• _TASK REQUIREMENTS_
Write out again, please, the records below from the first line to the line holding "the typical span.", inclusive, and nothing else.

• _RECORDS FOR THIS EXERCISE_

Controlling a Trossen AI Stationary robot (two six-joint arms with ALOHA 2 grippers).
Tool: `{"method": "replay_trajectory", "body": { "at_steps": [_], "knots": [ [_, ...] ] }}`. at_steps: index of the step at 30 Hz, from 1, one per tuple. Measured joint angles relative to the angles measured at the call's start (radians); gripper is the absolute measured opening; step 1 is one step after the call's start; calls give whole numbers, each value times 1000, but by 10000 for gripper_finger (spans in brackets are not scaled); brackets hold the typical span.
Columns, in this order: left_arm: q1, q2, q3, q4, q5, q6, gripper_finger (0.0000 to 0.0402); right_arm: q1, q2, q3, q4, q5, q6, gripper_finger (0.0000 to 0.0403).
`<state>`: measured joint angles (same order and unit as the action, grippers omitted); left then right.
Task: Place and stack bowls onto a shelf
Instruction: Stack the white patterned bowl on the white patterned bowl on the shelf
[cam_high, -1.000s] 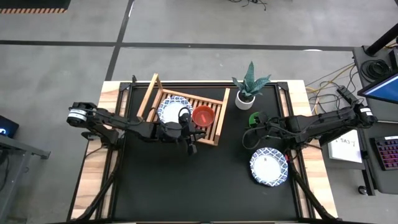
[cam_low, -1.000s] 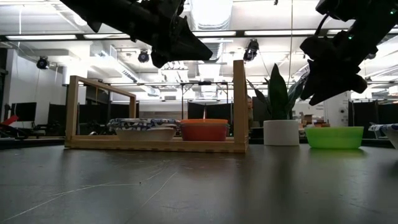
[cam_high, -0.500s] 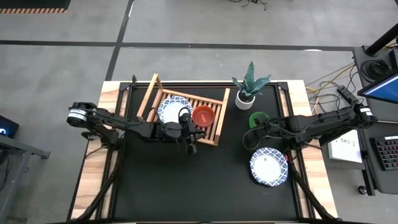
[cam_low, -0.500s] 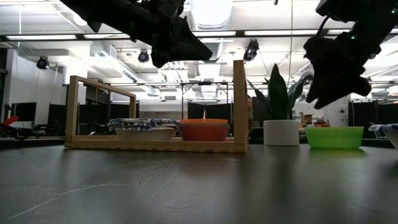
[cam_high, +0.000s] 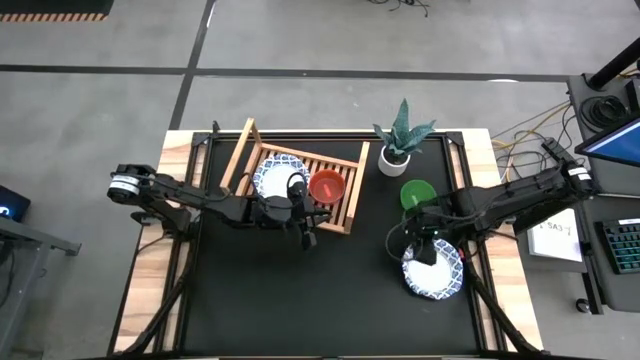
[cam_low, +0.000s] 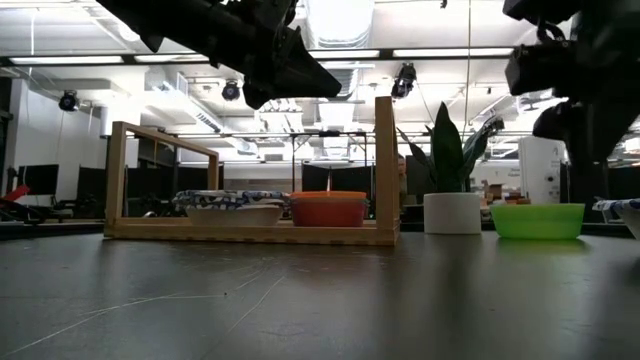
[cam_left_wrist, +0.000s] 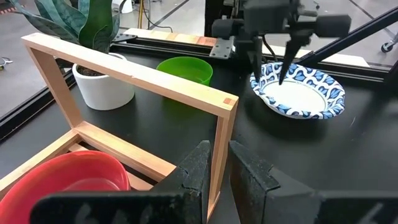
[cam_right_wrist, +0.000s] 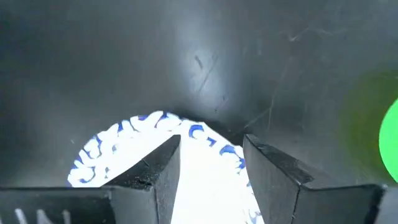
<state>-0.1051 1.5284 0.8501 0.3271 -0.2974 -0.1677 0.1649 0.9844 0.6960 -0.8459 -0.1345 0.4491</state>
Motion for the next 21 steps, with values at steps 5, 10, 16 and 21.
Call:
{"method": "replay_trajectory", "body": {
  "at_steps": [5,10,16,21],
  "knots": [
    [0,0,0,1,0,3,37,57,91,16,-51,5,-54,162],
    [0,0,0,1,0,5,37,64,148,16,-67,39,-104,162],
    [0,0,0,2,-8,5,37,64,189,17,-62,59,-150,162],
    [0,0,-1,18,-10,5,37,64,217,17,-58,80,-154,162]
  ]
}}
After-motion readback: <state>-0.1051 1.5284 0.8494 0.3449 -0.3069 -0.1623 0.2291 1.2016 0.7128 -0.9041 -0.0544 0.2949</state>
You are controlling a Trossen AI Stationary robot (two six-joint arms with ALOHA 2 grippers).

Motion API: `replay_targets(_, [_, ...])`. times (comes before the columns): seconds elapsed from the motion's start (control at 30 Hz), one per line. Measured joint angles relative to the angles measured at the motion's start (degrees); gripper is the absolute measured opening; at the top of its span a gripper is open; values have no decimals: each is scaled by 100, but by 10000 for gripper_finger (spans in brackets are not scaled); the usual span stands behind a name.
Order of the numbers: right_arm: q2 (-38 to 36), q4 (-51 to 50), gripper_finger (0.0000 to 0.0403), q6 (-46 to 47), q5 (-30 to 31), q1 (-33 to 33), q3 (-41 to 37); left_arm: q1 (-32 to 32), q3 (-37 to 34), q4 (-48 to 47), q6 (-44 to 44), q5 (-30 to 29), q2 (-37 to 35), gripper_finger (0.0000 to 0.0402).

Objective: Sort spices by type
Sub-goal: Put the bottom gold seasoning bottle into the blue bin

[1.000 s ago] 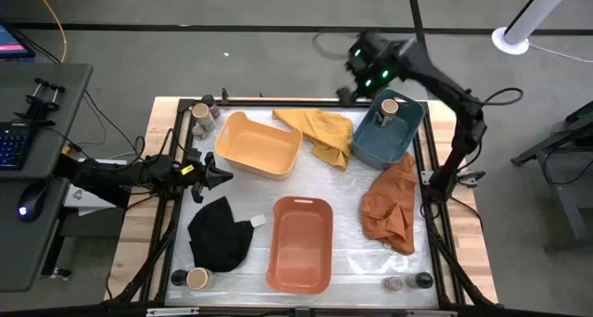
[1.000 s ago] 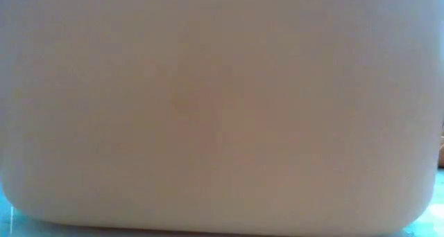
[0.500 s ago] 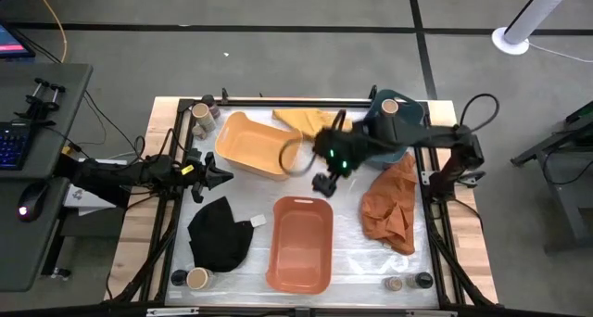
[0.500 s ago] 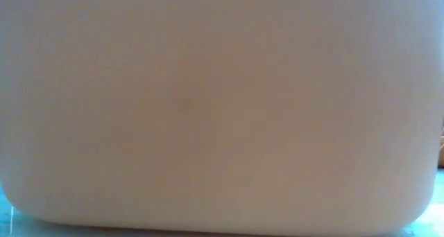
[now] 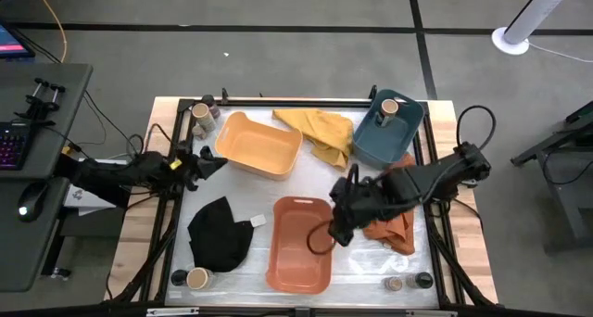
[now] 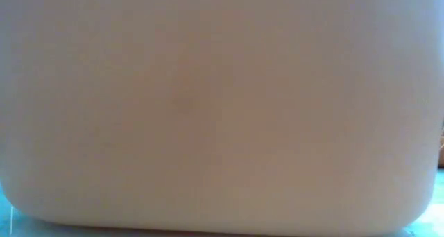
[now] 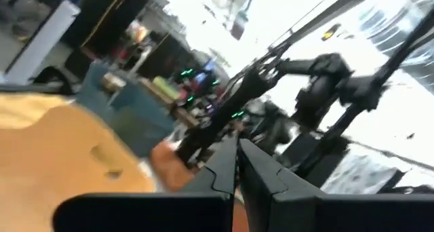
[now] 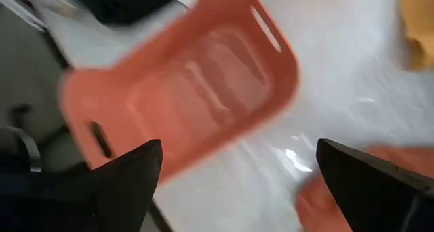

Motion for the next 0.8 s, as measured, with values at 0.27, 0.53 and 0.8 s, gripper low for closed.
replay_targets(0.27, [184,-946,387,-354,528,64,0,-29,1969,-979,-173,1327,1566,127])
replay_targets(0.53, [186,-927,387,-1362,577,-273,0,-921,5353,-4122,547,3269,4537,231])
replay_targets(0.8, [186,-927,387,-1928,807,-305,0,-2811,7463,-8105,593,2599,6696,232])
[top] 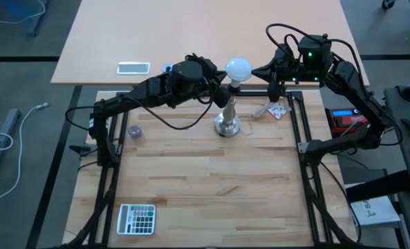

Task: Screw lightbulb
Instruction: Insert the light bulb into the lamp

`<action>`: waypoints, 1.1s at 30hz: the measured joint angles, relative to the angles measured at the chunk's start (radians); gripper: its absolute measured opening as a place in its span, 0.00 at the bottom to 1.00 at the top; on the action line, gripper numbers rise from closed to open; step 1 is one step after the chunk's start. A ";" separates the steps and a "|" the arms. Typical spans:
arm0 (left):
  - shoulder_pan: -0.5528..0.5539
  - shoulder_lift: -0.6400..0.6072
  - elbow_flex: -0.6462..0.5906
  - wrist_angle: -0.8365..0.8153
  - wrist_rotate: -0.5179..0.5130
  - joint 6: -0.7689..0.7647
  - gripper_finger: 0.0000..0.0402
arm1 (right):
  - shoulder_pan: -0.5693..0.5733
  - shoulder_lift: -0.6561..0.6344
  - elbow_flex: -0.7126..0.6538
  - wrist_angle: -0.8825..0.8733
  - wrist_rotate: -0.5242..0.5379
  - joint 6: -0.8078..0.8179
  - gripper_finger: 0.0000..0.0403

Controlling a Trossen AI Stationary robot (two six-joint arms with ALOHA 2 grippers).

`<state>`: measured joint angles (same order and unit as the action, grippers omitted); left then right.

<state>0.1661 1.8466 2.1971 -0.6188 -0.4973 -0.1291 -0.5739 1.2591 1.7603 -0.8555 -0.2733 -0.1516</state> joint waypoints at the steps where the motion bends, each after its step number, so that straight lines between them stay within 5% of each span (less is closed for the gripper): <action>1: 0.000 0.000 0.000 -0.001 0.000 0.000 0.05 | 0.000 0.000 0.000 0.000 0.000 0.000 0.00; 21: -0.015 -0.041 -0.003 -0.076 0.019 -0.021 0.05 | -0.078 -0.007 0.060 -0.003 0.006 -0.005 0.00; 25: -0.021 -0.041 -0.003 -0.086 0.095 -0.022 0.05 | -0.109 -0.008 0.040 -0.031 0.000 -0.001 0.00; 33: -0.020 -0.034 -0.045 -0.065 0.124 -0.048 0.05 | -0.168 -0.010 -0.056 0.008 -0.140 0.066 0.00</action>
<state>0.1463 1.8122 2.1521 -0.6834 -0.3736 -0.1770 -0.7418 1.2491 1.7040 -0.8476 -0.4138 -0.0861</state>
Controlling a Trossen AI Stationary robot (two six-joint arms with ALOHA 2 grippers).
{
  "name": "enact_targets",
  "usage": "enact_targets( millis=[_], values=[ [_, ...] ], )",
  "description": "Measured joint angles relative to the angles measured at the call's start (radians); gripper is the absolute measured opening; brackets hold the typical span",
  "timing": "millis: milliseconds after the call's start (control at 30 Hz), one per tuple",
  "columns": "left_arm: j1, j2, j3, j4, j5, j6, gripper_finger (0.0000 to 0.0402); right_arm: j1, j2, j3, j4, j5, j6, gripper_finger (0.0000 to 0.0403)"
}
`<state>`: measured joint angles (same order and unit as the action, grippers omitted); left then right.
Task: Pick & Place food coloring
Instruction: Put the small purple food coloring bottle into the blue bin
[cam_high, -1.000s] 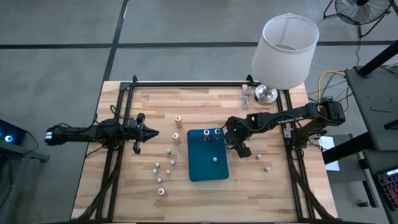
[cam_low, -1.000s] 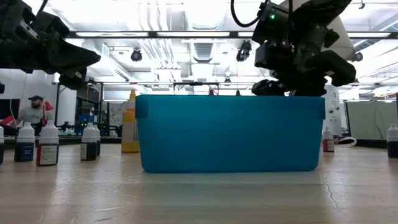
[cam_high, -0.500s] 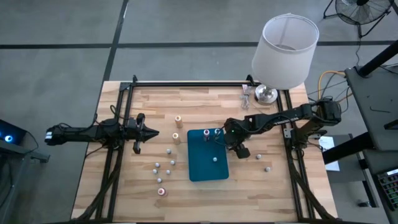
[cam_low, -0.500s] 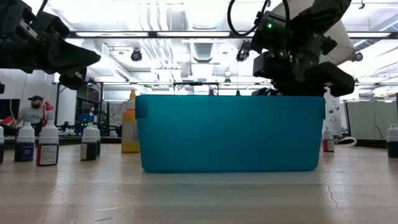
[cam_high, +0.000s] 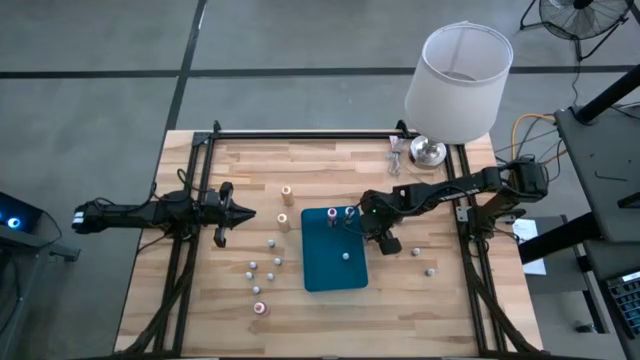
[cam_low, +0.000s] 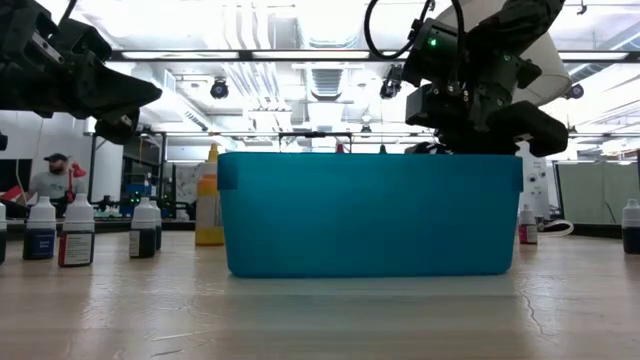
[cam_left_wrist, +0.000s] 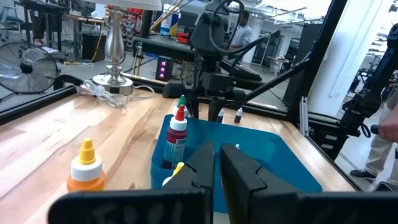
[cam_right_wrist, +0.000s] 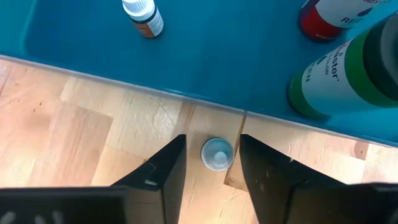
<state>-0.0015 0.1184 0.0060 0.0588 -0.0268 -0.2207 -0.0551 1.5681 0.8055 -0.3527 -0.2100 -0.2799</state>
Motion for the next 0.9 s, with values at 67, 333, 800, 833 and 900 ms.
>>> enact_targets(
  millis=[67, 333, 800, 833, 900],
  values=[
    [0.000, 0.000, 0.000, 0.000, 0.000, 0.000, 0.0000, 0.000, 0.000, 0.000, 0.000, 0.000, 0.000, 0.0120],
    [0.000, 0.000, 0.000, 0.000, 0.000, 0.000, 0.0000, 0.000, -0.002, 0.000, -0.003, 0.000, 0.011, 0.0052],
    [0.000, 0.000, 0.000, 0.000, 0.000, 0.000, 0.0000, 0.000, -0.130, 0.060, -0.211, 0.039, 0.062, 0.0040],
    [0.000, 0.000, 0.000, 0.000, 0.000, 0.000, 0.0000, 0.000, -0.146, 0.074, -0.234, 0.049, 0.067, 0.0040],
    [0.000, 0.000, 0.000, 0.000, 0.000, 0.000, 0.0000, 0.000, -0.174, 0.104, -0.272, 0.053, 0.082, 0.0040]
  ],
)
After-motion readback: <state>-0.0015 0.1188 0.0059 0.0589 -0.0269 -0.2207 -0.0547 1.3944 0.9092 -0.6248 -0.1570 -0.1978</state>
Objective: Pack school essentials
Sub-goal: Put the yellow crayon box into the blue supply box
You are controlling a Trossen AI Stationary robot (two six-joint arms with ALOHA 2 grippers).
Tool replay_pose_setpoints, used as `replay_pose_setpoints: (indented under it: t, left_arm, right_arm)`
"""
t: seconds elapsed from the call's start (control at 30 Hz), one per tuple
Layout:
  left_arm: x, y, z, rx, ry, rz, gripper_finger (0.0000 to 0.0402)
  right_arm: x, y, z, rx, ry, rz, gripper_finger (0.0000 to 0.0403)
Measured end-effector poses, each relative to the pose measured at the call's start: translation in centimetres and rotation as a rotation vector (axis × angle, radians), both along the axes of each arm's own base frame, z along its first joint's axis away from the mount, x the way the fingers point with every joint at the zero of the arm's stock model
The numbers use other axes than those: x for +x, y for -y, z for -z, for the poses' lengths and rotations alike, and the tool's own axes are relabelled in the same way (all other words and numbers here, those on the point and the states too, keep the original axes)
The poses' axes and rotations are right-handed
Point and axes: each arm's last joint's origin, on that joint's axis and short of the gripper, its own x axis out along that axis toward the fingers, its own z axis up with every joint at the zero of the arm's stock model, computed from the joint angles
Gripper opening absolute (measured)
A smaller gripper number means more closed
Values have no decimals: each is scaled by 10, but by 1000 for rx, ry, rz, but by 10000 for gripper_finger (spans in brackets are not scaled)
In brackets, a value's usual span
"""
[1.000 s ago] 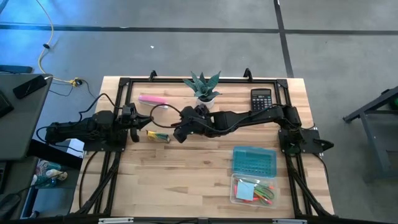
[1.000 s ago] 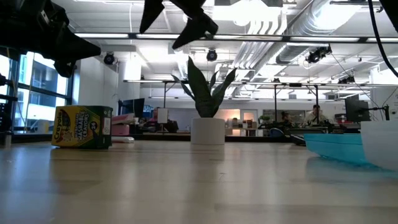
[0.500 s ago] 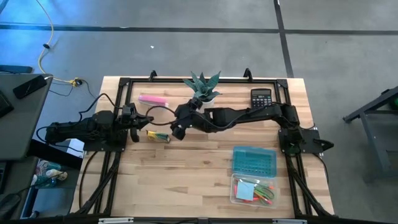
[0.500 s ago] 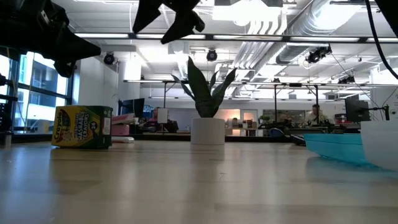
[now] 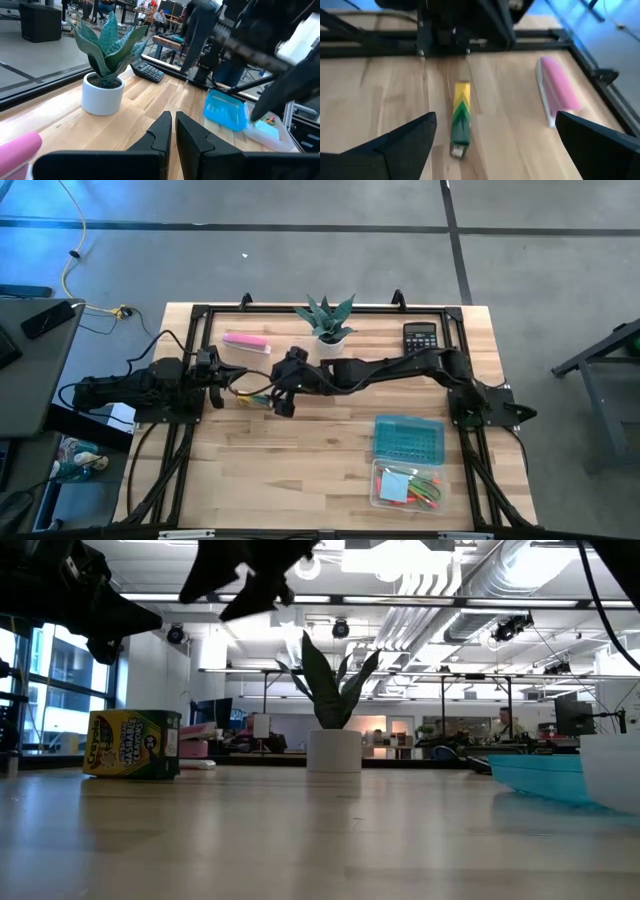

• _RESPONSE AREA_
Controlling a Trossen AI Stationary robot (two six-joint arms with ALOHA 2 grippers).
Tool: `{"method": "replay_trajectory", "body": { "at_steps": [_], "knots": [ [_, ...] ] }}`. at_steps: index of the step at 30 Hz, from 1, one per tuple. Measured joint angles relative to the angles measured at the call's start (radians); gripper is the absolute measured opening; step 1 is one step after the call's start; calls give whole numbers, each value times 1000, but by 10000 for gripper_finger (spans in brackets are not scaled); brackets hold the typical span.

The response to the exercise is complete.